In sharp contrast, drivers of GM's Geo Tracker and Chevy Corvette died in accidents at 3 times the average rate, while drivers of larger cars and vans had lower-than-average death rates, the study found.
The insurance industry-funded study also found that "small passenger vehicles" have a clear problem with safety as a group.
Teen Drivers, Deathtraps,
and Misleading Safety Standards...
Unfortunately, these "small passenger vehicles" found to be the most dangerous in the insurance studies are the models with which many parents outfit their new Teen Drivers, who in turn are also the most likely to be involved in an accident, because of their inexperience. This amounts to double-jeopardy for the teens, in my opinion.
We know the cars as compacts and sub-compacts made in Japan, Korea, Italy, the U.S., and other countries.

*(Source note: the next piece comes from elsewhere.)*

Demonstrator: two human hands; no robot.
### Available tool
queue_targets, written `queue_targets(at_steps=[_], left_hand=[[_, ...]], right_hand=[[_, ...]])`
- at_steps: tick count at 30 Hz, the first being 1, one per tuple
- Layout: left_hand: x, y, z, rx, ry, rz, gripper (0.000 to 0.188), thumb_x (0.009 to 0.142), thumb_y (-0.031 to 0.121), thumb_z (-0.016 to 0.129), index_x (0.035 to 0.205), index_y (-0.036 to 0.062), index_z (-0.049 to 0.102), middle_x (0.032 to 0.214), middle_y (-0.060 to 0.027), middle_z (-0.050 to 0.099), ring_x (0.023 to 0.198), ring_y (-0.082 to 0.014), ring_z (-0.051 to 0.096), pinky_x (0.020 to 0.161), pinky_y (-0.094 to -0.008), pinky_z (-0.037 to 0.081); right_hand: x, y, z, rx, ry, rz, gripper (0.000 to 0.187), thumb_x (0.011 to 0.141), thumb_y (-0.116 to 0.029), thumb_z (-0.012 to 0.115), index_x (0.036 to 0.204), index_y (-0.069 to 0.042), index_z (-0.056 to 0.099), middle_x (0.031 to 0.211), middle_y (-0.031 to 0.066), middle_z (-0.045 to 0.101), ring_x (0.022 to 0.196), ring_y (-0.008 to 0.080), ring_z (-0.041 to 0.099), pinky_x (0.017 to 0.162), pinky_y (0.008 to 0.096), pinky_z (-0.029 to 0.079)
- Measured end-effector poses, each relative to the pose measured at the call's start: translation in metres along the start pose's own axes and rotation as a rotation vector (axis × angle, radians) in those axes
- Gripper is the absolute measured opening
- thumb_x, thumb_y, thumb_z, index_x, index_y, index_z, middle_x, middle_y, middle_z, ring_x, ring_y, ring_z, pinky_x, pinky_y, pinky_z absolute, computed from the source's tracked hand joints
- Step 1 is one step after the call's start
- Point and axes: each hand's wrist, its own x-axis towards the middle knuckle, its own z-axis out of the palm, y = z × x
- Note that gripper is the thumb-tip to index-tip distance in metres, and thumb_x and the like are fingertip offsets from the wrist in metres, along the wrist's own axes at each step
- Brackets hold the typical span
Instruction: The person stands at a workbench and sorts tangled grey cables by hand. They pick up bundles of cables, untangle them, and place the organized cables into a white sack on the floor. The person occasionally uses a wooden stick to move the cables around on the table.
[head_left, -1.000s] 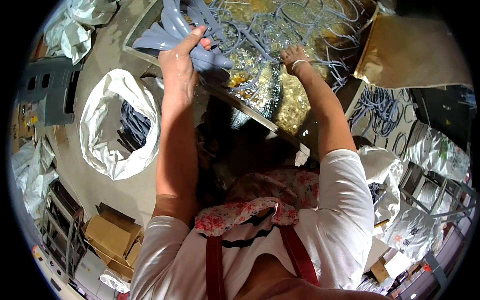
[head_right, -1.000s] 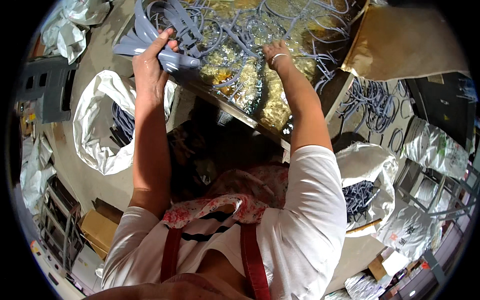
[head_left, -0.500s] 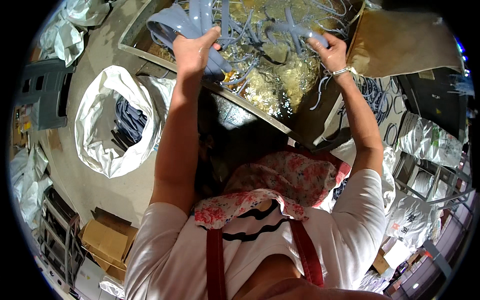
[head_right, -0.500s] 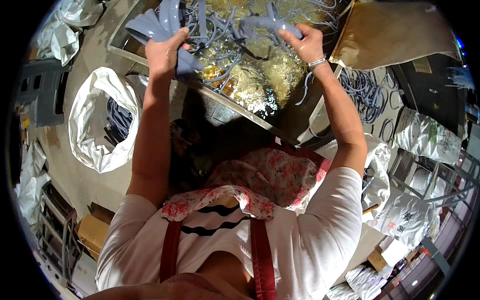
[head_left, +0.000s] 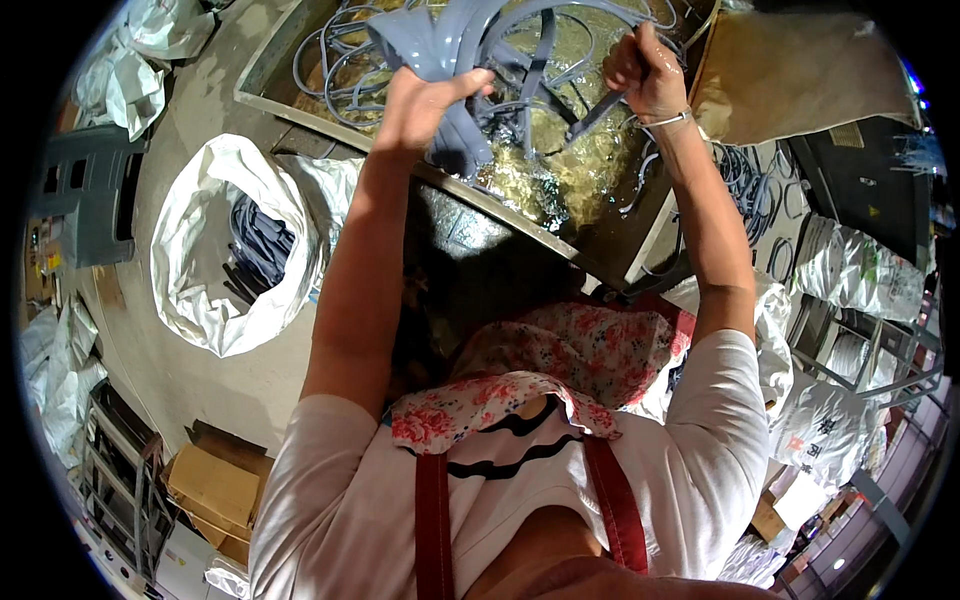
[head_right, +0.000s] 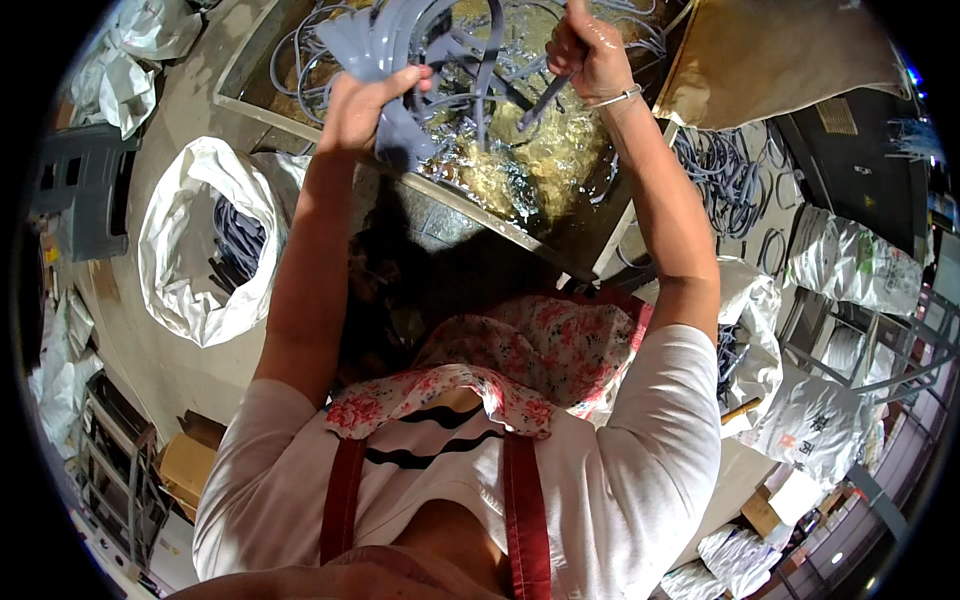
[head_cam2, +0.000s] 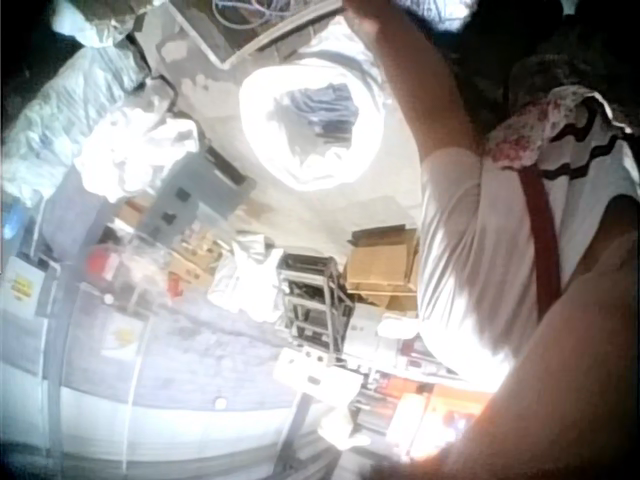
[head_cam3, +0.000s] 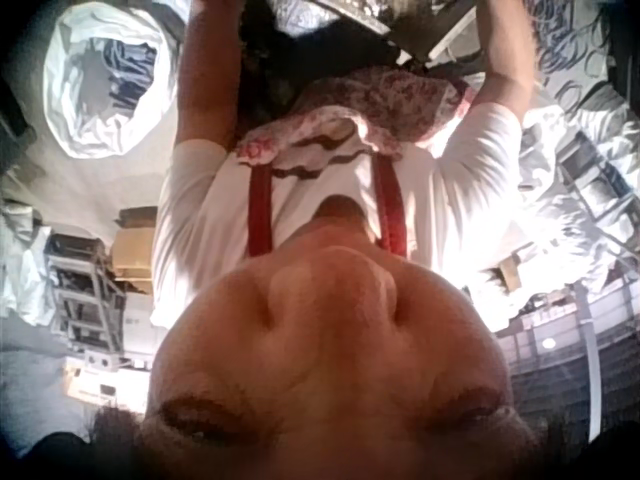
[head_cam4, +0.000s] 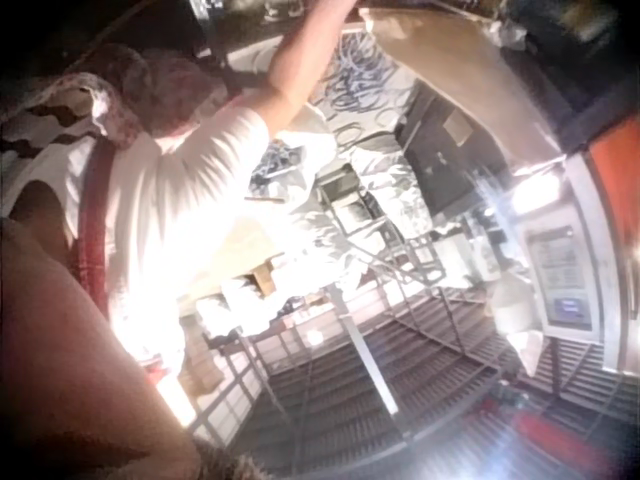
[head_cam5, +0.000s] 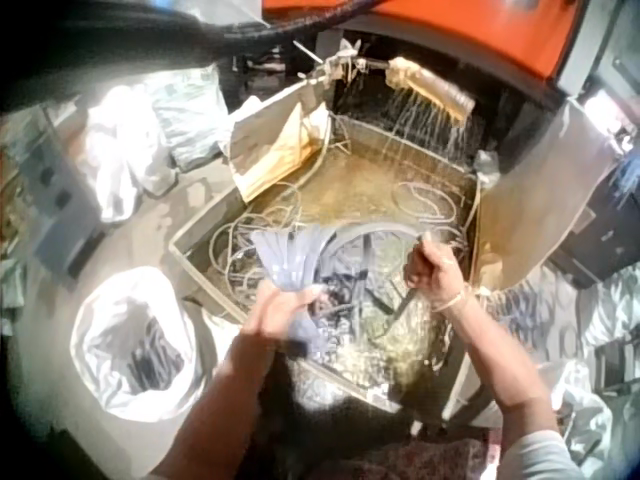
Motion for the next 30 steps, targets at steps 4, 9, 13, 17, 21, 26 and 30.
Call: queue_targets(at_steps=[4,9,13,17,21,26,30], left_hand=[[0.001,-0.001,-0.01,0.0,0.041,-0.066,0.013,0.076,0.004,0.062,0.087,-0.0023,0.06,0.071,-0.0072,0.059,0.06,-0.0145,0.055,0.058,-0.028,0.045],[-0.002,0.012,-0.021,0.016,0.146,-0.18,0.014,0.079,0.009,0.059,0.085,-0.0021,0.054,0.066,-0.0071,0.053,0.057,-0.0144,0.052,0.05,-0.0261,0.044],[-0.008,0.031,-0.022,-0.036,0.186,-0.215,0.019,0.078,0.014,0.06,0.087,-0.0017,0.055,0.068,-0.0046,0.05,0.057,-0.0128,0.05,0.051,-0.0256,0.043],[-0.014,0.044,-0.021,-0.093,0.343,-0.14,0.025,0.076,0.015,0.063,0.093,-0.0029,0.057,0.07,-0.0053,0.053,0.057,-0.0133,0.051,0.053,-0.0246,0.043],[-0.019,0.041,-0.035,-0.103,0.538,-0.089,0.023,0.074,0.009,0.066,0.089,-0.0063,0.058,0.069,-0.0082,0.059,0.056,-0.0146,0.054,0.052,-0.0247,0.043],[-0.009,0.043,-0.033,0.018,0.563,-0.037,0.018,0.07,0.001,0.065,0.085,-0.004,0.056,0.073,-0.0074,0.058,0.056,-0.0137,0.053,0.053,-0.0253,0.042],[-0.008,0.036,-0.04,-0.005,0.555,-0.007,0.017,0.072,0.001,0.065,0.086,-0.0045,0.057,0.072,-0.0073,0.059,0.057,-0.0133,0.054,0.053,-0.025,0.043]], right_hand=[[0.02,0.032,-0.039,0.019,0.293,0.083,0.038,0.091,-0.036,0.042,0.098,-0.001,0.055,0.088,0.0081,0.056,0.077,0.0198,0.056,0.068,0.0336,0.049],[0.056,0.11,-0.077,-0.91,0.223,0.032,0.025,0.08,-0.013,0.061,0.103,-0.003,0.059,0.088,0.0079,0.064,0.081,0.0172,0.061,0.073,0.0285,0.05],[0.1,0.158,-0.078,-1.493,-0.003,-0.158,0.044,0.073,-0.011,0.063,0.115,-0.009,0.051,0.111,0.0127,0.056,0.101,0.0295,0.054,0.085,0.0369,0.046],[0.133,0.189,-0.081,-1.597,0.087,0.262,0.059,0.073,-0.015,0.061,0.128,-0.013,0.04,0.126,0.0139,0.044,0.114,0.0356,0.043,0.093,0.0385,0.041],[0.122,0.179,-0.04,-1.64,-0.121,0.685,0.041,0.08,-0.03,0.054,0.113,-0.006,0.052,0.118,0.0201,0.05,0.11,0.0357,0.048,0.091,0.0393,0.041],[0.107,0.21,-0.068,-1.619,0.16,0.508,0.028,0.081,-0.027,0.053,0.098,-0.006,0.056,0.095,0.0215,0.06,0.091,0.0375,0.057,0.079,0.0427,0.046],[0.1,0.143,-0.029,-1.594,0.438,-0.016,0.024,0.08,-0.023,0.054,0.099,-0.008,0.052,0.09,0.017,0.062,0.084,0.0371,0.059,0.074,0.0429,0.047]])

They're cute, and seemingly affordable, but they disguise their poor crash-worthiness and the true costs of a serious injury.
Parents shopping for their son or daughter's first car need to consider how the car's structure would protect their child if it were hit by a full size car or truck. These larger and heavier vehicles are predominant in our area, and are significant factors in collision outcomes.
Most safety tests run cars into concrete barriers, not other vehicles. A smaller car, because of it's smaller mass, may pass the federal safety tests just as the heavier models, but it will not fare so well colliding with a heavier vehicle, if the heavier one is in motion as well. Since most traffic accidents involve collisions with other vehicles -- not walls -- the smaller, lighter, or lower vehicle is almost certain to receive more serious damage than the larger one. If the smaller car is hit by the larger car or truck, it can literally be crushed by the heavier vehicle's mass, or run over, and all the crumple zones, air bags and the like may not protect the people inside. The physics of the matter can be harsh, even though the larger vehicle may also be more energy absorbent than a stone wall.
Older, more affordable Saabs and Volvos are hard to come by, and usually cost more than the usual "first car", but the safety issue is also an important factor in ultimate costs. This is another important reason to take good care of the family Saab; so that it can be passed along to the kids!
For shopping comparison, a '78 Saab 99 Hatchback has a gross vehicle weight (GVWR) of 3810 lbs. Its load capacity is 930 lbs, leaving a net vehicle weight of nearly 2900 lbs. This would be a good number to shop for. The GVWR is listed on the driver's door post ( B pillar) of most cars. Along with the overall size, weight, and safety equipment (such as shoulder harnesses vs. seat belts ), a trip to the wrecking yard to see what your prospective model looks like after a collision would be educative, as well as providing a sobering awareness for the young driver in the family. Calling an auto dismantler (such as Spalding's ) for their judgment as to how a particular model holds up in collisions might also be invaluable.
There are many possibilities in any given accident, and nothing is certain as far as injuries go. That same full-sized pickup truck that might protect the driver in "x" collision may not do well in "y" roll-over, for instance. The insurance studies point in clear directions, however.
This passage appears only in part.